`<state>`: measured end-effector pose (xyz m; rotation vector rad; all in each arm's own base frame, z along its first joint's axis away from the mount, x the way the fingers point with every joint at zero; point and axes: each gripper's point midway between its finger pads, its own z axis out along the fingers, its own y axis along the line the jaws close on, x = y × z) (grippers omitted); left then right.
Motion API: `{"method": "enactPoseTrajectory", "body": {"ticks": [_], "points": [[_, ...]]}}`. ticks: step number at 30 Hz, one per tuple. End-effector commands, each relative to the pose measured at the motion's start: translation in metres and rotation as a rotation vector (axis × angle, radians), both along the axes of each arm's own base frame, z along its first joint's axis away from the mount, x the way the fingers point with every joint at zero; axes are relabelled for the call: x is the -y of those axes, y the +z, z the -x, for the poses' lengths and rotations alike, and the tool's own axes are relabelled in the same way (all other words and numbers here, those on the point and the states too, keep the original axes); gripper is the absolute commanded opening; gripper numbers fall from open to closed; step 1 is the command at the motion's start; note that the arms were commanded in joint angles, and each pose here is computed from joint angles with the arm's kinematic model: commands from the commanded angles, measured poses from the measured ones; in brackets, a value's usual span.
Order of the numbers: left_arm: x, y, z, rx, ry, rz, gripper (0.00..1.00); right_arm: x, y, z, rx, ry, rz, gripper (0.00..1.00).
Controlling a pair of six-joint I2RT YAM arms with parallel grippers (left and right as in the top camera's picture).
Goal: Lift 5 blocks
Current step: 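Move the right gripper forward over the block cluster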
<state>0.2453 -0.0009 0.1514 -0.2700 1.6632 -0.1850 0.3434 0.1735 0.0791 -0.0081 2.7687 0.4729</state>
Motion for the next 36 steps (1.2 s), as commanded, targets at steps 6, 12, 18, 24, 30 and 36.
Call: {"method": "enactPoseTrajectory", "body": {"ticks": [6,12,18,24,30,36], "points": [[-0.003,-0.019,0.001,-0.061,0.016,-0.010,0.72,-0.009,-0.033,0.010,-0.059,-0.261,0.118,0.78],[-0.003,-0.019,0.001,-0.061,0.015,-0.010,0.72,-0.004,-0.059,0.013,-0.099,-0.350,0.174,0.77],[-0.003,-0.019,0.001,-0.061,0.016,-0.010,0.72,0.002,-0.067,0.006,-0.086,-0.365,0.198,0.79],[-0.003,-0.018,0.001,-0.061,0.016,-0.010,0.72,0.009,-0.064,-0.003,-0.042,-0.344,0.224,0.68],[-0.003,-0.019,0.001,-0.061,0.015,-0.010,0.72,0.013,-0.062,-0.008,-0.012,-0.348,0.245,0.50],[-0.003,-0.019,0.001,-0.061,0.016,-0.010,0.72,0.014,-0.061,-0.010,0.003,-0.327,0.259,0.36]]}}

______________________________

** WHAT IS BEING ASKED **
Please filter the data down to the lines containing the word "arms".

** EXERCISE OUTPUT **
Motion API: `{"method": "enactPoseTrajectory", "body": {"ticks": [_], "points": [[_, ...]]}}`. ticks: step number at 30 Hz, one per tuple. End-effector commands, each relative to the pose measured at the motion's start: translation in metres and rotation as a rotation vector (axis × angle, radians), both along the axes of each arm's own base frame, z along its first joint's axis away from the mount, x the way the fingers point with every joint at zero; axes are relabelled for the call: x is the -y of those axes, y the +z, z the -x, for the poses' lengths and rotations alike, and the tool's own axes are relabelled in the same way (all other words and numbers here, those on the point and the states too, keep the original axes); gripper is the absolute commanded opening; gripper numbers fall from open to closed; step 1 is the command at the motion's start; note that the arms were commanded in joint angles, and each pose here is computed from joint angles with the arm's kinematic model: commands from the commanded angles, measured poses from the measured ones; in brackets, a value's usual span.
Controlling a pair of six-joint I2RT YAM arms with parallel grippers (left and right as in the top camera's picture).

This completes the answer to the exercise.